Why Build a CNN Accelerator in RTL?
Software engineers can implement a convolutional neural network in a few lines of PyTorch. But when you need inference at the edge — low power, low latency, deterministic timing — you need custom hardware. Building a CNN accelerator in Verilog teaches you to think about computation in terms of data flow, resource sharing, and cycle-accurate timing.
The Pipeline Architecture
My design implements a 4×4 convolution → Leaky ReLU → 2×2 average pooling pipeline. The key design decisions were:
1. Streaming from DRAM
Rather than loading the entire feature map into on-chip SRAM (expensive in area), the pipeline streams data directly from DRAM. This required implementing:
- CMD/ADDR/DQ_oe signals for the DRAM interface
- Burst read/write operations to amortize row activation overhead
- Modulo-8 row padding to align data for efficient burst access
2. The Convolution Engine
The 4×4 convolution uses a systolic-style multiply-accumulate array. Each clock cycle, a new input pixel shifts in while partial products accumulate. The key challenge is data reuse — each input pixel participates in multiple output computations.

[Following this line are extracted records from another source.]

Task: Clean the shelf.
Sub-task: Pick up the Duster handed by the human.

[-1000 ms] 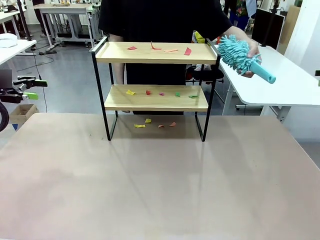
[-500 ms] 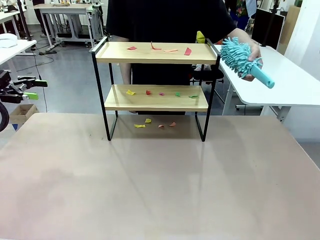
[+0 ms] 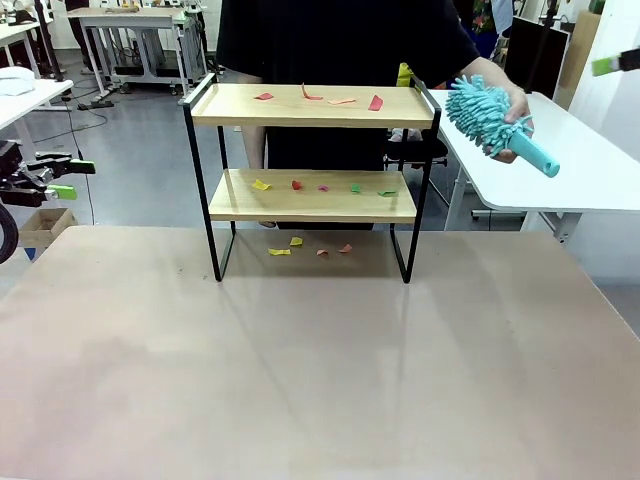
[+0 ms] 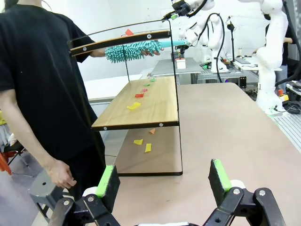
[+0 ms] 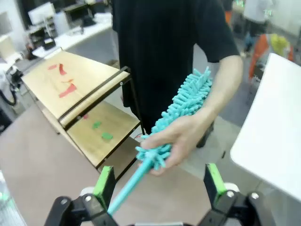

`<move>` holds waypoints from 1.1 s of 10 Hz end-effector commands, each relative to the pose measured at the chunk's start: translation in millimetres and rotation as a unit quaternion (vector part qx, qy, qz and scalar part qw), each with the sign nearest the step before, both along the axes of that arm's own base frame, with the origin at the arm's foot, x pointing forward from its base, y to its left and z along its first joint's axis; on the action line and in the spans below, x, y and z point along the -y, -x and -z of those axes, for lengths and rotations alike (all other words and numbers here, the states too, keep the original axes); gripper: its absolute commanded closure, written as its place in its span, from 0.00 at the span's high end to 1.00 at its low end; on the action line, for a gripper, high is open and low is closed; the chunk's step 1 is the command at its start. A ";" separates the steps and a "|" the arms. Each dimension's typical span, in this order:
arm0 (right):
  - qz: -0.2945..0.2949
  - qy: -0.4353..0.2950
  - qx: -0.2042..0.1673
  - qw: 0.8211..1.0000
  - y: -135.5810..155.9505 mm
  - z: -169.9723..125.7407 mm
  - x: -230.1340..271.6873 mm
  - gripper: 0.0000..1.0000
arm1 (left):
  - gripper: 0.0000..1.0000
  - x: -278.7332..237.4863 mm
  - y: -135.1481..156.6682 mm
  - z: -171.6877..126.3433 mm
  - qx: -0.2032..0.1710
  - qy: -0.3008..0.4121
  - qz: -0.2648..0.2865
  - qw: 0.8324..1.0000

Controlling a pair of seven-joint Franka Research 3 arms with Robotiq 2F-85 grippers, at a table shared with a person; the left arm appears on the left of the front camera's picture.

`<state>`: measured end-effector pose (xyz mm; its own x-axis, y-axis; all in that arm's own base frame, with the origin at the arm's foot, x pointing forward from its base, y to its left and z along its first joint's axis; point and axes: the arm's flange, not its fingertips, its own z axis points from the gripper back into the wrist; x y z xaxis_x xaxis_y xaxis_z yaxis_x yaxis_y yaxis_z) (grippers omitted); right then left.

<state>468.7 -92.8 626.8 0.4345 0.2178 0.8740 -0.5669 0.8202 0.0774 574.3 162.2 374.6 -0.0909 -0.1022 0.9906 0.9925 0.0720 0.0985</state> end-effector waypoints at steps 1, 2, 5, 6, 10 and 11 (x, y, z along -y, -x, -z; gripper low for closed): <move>0.060 0.017 -0.052 0.997 19.3 -3.1 -33.8 1.00 | 1.00 -0.3 1.1 0.0 0.004 -0.004 0.004 1.000; 0.085 0.048 -0.074 0.992 23.7 1.2 -44.5 1.00 | 1.00 -0.3 1.1 0.0 0.004 -0.004 0.004 1.000; 0.054 0.027 -0.037 0.998 16.1 -1.1 -37.2 1.00 | 1.00 -0.3 1.1 0.0 0.004 -0.004 0.004 1.000; 0.054 0.027 -0.037 0.998 16.1 -1.1 -37.2 1.00 | 1.00 -0.3 1.1 0.0 0.004 -0.004 0.004 1.000; 0.129 0.050 -0.130 0.982 43.8 27.6 -75.5 1.00 | 1.00 -0.3 1.1 0.0 0.004 -0.004 0.004 1.000; 0.139 0.058 -0.151 0.977 45.0 33.5 -81.4 1.00 | 1.00 -0.3 1.1 0.0 0.004 -0.004 0.004 1.000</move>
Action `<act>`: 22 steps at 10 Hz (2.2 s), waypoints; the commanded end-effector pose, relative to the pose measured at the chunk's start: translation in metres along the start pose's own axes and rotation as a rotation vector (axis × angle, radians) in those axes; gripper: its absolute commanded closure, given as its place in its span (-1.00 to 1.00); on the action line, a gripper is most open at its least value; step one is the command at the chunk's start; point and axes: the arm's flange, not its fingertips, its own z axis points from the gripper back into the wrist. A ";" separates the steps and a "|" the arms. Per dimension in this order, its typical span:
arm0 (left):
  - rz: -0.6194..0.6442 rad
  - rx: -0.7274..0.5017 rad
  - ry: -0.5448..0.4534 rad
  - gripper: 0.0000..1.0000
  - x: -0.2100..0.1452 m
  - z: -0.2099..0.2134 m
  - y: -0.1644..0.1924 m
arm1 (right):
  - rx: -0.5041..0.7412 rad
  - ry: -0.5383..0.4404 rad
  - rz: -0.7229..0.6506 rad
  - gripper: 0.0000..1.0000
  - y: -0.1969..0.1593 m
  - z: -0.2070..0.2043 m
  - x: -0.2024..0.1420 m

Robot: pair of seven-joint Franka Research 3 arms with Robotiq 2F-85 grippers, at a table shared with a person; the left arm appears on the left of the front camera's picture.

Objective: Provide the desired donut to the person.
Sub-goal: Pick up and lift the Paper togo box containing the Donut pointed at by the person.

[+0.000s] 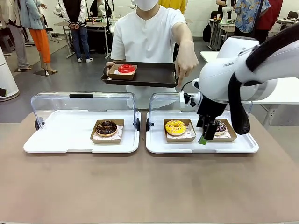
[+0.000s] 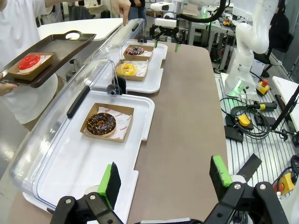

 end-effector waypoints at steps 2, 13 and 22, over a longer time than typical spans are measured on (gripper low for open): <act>-0.008 0.006 -0.017 -1.00 0.001 0.000 -0.002 | -0.032 0.002 0.039 -1.00 -0.024 -0.024 0.023; -0.008 0.006 -0.017 -1.00 0.001 0.000 -0.002 | -0.017 -0.015 0.036 -1.00 -0.031 -0.036 0.027; -0.008 0.006 -0.017 -1.00 0.001 0.000 -0.002 | -0.033 0.050 0.019 -1.00 -0.067 -0.076 0.022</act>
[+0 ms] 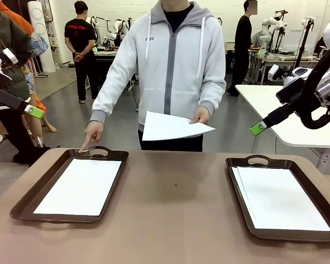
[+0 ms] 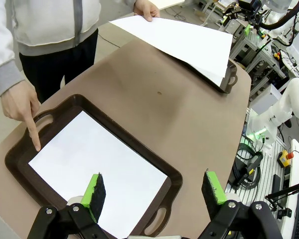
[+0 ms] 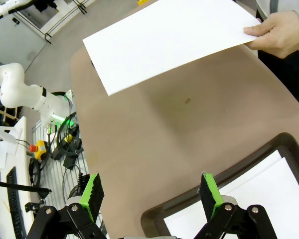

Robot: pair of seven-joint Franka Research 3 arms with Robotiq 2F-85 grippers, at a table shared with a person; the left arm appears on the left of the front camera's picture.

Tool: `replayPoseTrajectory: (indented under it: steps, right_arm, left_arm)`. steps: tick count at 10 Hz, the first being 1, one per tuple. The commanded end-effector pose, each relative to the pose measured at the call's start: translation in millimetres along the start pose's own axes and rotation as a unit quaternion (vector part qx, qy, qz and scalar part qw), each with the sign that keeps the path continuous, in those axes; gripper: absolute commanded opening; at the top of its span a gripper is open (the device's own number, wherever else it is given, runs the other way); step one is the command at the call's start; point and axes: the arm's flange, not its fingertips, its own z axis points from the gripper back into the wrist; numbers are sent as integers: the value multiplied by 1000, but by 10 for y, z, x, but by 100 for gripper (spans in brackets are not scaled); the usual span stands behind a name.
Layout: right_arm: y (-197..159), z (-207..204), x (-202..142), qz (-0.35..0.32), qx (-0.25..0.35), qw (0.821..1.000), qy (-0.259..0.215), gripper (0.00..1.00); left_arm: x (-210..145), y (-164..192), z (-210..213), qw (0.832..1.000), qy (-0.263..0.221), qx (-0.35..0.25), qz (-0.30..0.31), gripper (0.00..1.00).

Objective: Sort the A4 documents.
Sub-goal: Receive the A4 Paper.

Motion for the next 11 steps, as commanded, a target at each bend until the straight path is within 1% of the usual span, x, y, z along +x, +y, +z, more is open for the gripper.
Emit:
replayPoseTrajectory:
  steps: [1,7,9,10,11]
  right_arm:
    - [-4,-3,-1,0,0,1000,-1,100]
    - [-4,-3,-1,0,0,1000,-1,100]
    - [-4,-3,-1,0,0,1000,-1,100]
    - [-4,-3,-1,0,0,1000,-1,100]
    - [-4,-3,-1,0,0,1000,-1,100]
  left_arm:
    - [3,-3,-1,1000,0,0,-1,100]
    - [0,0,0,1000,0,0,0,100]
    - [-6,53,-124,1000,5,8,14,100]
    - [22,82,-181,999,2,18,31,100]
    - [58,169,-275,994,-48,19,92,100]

I used a line buffer approach: four shift registers hold one row of pixels each, feeding the 4×4 window into the MAC array. When the window slides horizontally, only one new pixel enters per cycle.
3. Leaky ReLU in Hardware
Leaky ReLU is simple in software: y = x > 0 ? x : alpha * x. In hardware, the multiplication by alpha (typically 0.01) is expensive if done with a full multiplier. Instead, I approximated it using a right shift: x >>> 7 gives roughly 0.0078, close enough for inference accuracy.
4. Timing Closure
The entire pipeline needed to meet a ≤ 1.25 × 1024² cycles budget. The critical path ran through the MAC array's carry chain. I resolved this by:
- Pipelining the adder tree with a register stage between the multipliers and the final accumulator
- Using the start/ready handshake to cleanly handle pipeline stalls when DRAM wasn't ready
Lessons Learned
- Hardware makes you respect data movement. In software, memory access feels free. In RTL, every byte moved costs wires, muxes, and cycles.
- Handshakes are everything. The start/ready protocol between the DRAM controller and the compute pipeline was the most debugged part of the design.
- Synthesis numbers don't lie. Clock period, area, and power from the synthesis tool are the ultimate arbiter of design quality — not simulation waveforms.